Yes, we have made the concious decision to make the set of keys global, not per zone, because we believe it greatly simplifies management and reduces operational risk related to DNSSEC.

Best regards,

Jimmy

--
You received this message because you are subscribed to the Google Groups "AtomiaDNS" group.
To unsubscribe from this group and stop receiving emails from it, send an email to atomiadns+...@googlegroups.com.
For more options, visit https://groups.google.com/d/optout.

[Leandro Totino]

Hi Jimmy,

There are zones signed by dnssec and there are other which we are not. How AtomiaDNS can solve this problem because if you create a dnskey all zone will be signed.

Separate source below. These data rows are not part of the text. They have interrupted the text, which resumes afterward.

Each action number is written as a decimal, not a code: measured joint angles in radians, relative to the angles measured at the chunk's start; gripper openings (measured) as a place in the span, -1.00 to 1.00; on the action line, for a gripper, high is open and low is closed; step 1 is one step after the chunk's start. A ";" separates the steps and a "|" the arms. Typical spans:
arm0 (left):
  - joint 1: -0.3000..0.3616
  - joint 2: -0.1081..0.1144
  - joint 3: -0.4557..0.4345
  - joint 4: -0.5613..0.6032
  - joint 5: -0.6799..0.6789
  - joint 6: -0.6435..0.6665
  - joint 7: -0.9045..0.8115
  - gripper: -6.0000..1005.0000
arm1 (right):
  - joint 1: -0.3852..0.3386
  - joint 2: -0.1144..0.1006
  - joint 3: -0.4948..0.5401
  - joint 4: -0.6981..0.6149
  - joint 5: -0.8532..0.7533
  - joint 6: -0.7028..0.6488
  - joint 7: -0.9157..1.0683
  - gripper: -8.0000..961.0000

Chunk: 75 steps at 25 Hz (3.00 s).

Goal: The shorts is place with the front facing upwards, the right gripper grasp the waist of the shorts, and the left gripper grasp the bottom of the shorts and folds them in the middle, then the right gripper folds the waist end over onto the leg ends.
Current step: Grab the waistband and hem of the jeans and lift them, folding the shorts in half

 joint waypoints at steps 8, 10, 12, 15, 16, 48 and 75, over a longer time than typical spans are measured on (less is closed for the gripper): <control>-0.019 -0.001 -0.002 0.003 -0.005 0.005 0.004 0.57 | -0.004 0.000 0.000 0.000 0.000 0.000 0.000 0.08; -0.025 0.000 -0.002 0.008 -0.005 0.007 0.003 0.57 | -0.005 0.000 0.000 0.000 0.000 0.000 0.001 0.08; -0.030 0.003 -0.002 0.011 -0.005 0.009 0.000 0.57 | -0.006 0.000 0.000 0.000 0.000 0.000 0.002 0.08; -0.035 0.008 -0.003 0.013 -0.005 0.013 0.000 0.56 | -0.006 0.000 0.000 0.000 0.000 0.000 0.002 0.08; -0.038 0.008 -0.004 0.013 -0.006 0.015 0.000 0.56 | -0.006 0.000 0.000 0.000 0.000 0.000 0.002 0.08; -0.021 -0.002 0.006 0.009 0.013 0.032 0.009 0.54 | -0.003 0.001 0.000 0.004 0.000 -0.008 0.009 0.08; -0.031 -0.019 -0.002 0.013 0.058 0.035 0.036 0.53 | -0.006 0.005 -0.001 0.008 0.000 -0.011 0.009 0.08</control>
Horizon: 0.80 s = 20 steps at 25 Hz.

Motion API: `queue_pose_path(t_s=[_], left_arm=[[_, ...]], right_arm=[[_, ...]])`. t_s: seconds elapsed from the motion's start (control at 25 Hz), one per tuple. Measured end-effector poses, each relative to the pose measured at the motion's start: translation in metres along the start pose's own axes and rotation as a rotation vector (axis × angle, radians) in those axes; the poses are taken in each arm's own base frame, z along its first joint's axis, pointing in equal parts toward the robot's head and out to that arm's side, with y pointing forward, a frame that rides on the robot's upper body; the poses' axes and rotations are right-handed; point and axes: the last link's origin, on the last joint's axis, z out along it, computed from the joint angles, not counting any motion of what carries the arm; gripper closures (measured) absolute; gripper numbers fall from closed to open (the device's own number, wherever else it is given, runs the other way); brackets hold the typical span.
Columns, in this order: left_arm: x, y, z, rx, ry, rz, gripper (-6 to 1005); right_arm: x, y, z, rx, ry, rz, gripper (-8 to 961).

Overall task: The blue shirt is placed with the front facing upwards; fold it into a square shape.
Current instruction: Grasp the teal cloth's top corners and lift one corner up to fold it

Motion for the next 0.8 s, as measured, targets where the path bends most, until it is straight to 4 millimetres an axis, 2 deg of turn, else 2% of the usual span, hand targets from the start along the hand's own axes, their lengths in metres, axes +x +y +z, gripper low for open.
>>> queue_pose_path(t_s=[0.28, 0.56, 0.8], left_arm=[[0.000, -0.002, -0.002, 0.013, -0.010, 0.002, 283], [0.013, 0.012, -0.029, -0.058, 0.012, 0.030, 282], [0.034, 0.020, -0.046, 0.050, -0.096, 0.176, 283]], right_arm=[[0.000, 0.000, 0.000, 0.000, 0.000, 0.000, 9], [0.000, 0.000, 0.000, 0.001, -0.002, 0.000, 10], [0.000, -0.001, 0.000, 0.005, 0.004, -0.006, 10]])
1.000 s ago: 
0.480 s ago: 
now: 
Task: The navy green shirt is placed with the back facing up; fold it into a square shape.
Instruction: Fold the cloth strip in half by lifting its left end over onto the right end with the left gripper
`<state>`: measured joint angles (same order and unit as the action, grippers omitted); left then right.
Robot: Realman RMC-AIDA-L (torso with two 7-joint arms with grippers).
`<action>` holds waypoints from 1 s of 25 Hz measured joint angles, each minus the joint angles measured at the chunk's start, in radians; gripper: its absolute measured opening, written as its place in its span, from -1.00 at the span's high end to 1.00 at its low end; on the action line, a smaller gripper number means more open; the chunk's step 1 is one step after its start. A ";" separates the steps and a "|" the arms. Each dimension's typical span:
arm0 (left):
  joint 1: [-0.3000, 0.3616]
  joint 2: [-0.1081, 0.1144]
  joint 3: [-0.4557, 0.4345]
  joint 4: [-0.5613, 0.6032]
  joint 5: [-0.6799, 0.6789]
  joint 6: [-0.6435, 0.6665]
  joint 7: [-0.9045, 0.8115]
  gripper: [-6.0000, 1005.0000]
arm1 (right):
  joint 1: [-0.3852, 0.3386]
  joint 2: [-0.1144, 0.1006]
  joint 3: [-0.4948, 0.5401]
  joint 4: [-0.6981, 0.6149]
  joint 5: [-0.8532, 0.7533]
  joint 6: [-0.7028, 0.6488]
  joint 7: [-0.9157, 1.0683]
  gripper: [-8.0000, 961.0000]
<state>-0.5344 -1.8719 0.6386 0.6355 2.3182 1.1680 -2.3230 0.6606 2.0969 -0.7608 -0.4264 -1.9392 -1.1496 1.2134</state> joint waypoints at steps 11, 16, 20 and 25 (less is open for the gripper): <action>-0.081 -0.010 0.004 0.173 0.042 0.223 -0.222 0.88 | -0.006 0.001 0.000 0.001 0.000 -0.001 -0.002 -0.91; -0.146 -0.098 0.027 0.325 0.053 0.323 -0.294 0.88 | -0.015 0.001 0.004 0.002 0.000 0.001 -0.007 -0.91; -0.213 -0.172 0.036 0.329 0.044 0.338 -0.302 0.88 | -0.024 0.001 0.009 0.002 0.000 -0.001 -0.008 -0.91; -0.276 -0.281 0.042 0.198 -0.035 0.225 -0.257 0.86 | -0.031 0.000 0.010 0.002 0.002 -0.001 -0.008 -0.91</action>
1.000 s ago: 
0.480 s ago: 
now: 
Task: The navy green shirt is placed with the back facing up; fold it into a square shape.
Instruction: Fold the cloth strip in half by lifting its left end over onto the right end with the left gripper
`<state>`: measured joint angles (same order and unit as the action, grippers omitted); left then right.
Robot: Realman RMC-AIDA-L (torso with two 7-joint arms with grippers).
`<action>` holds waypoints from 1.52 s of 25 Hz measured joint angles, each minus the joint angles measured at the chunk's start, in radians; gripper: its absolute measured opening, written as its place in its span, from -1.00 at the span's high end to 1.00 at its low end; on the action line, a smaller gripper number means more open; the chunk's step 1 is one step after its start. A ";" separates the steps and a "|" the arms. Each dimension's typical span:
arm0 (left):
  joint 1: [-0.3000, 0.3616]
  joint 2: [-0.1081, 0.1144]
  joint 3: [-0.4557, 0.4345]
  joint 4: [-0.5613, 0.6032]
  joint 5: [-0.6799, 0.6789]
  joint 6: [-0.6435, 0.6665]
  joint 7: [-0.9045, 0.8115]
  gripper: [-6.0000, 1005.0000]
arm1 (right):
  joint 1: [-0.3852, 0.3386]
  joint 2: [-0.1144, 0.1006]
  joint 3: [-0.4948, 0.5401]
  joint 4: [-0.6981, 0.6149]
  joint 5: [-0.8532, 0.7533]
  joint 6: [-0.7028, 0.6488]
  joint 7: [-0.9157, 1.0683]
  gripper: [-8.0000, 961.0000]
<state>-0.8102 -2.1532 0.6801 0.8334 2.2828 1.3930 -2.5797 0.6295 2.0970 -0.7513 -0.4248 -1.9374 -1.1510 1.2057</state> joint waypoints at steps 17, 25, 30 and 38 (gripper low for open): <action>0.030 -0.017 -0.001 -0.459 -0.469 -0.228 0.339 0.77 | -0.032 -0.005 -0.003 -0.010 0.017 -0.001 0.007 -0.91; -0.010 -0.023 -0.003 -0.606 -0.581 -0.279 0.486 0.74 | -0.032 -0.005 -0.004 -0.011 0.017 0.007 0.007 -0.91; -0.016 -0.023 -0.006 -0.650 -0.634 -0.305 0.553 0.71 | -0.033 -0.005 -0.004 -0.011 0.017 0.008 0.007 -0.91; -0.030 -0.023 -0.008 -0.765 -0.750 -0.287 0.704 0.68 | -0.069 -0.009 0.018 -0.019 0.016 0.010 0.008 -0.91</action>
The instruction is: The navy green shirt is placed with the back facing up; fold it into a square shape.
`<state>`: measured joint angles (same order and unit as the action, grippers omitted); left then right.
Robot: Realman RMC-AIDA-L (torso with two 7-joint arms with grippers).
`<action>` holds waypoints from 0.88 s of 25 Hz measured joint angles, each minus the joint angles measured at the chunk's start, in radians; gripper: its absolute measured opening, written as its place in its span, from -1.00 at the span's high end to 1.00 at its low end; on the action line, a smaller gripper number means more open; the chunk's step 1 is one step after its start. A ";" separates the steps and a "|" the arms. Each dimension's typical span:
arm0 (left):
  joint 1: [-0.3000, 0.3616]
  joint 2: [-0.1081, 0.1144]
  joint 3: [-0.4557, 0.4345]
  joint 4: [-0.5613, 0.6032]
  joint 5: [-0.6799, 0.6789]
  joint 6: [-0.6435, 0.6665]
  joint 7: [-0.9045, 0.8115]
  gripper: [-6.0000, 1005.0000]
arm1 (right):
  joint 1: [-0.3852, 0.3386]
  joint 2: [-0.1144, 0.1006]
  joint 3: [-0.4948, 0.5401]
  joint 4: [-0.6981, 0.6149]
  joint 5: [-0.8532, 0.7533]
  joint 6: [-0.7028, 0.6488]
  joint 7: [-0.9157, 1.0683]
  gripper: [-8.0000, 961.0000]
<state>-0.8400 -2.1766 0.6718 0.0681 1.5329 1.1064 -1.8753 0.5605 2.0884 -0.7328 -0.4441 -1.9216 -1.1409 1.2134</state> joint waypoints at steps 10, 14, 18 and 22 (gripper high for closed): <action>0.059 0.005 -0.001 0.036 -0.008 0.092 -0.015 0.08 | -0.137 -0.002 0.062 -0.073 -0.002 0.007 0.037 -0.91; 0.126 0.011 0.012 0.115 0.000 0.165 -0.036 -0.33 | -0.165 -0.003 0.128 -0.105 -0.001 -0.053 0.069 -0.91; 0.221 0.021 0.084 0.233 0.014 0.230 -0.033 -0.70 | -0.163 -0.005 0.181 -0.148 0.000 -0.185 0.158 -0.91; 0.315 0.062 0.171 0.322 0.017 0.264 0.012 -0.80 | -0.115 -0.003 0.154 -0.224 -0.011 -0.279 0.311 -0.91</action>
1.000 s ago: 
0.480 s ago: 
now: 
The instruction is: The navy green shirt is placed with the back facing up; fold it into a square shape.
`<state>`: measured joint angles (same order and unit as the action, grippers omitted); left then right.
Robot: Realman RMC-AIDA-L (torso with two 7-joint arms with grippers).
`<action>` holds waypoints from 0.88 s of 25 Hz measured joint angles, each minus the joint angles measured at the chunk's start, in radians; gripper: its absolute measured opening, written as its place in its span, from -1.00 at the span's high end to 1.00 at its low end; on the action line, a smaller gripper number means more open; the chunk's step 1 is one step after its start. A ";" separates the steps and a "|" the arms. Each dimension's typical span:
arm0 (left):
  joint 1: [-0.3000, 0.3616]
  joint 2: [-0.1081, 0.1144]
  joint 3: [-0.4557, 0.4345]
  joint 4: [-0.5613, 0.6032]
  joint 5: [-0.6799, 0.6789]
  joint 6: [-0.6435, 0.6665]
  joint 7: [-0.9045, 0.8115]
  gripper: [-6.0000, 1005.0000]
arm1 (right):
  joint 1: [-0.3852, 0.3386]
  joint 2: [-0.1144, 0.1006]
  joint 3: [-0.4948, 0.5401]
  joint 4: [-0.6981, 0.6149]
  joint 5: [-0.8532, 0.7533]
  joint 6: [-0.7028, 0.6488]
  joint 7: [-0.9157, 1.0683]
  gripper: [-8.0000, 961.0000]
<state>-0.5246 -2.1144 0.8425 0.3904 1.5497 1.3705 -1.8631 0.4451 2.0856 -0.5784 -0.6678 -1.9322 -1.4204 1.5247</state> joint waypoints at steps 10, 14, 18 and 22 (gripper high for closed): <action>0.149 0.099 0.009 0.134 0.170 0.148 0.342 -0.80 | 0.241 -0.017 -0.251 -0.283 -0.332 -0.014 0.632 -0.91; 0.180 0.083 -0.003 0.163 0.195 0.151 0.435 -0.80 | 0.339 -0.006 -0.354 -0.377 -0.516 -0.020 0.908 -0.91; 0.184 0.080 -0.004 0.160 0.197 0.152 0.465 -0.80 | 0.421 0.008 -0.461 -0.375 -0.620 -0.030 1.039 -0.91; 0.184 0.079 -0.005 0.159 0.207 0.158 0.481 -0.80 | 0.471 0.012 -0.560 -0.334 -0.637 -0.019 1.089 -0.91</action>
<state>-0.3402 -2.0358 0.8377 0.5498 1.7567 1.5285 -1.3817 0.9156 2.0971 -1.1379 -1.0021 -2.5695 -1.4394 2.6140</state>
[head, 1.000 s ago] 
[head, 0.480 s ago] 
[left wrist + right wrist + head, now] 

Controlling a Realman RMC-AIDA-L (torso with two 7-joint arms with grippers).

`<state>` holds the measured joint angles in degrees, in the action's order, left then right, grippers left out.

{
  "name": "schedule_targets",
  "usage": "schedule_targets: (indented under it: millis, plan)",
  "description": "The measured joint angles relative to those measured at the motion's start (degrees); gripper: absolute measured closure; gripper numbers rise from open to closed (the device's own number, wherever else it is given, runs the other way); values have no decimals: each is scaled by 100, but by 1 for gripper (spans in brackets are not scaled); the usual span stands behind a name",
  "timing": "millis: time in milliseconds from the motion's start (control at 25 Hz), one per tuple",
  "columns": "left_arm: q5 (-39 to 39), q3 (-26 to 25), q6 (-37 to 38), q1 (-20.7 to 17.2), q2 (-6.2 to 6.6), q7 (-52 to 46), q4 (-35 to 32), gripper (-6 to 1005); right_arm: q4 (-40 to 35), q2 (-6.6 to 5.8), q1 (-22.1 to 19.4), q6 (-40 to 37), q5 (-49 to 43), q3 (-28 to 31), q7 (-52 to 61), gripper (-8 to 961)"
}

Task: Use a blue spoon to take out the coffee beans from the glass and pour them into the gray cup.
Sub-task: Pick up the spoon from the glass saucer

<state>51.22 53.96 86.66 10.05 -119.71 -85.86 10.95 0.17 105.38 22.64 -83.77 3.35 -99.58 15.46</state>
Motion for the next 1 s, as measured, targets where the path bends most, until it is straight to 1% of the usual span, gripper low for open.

I got other question about if I can share all zone for all user through atomiaDNS webserver panel like if user A create a zone another user B can see as well and vice versa.

[Jimmy Bergman]

Hi

All zones are signed, but you can still enable/disable DNSSEC per zone by selectively publishing DS records to the parent only

for the ones which you want DNSSEC enabled on.

It is not possible to share a zone with the example webapp.

Best regards,

Jimmy

[Leandro Totino]

Hi Jimmy,

I would like to know if i can specify RRSIG records expirtion date when I create the key or you have another aproach for that and I just tested atomia dnssec and didn´t work. 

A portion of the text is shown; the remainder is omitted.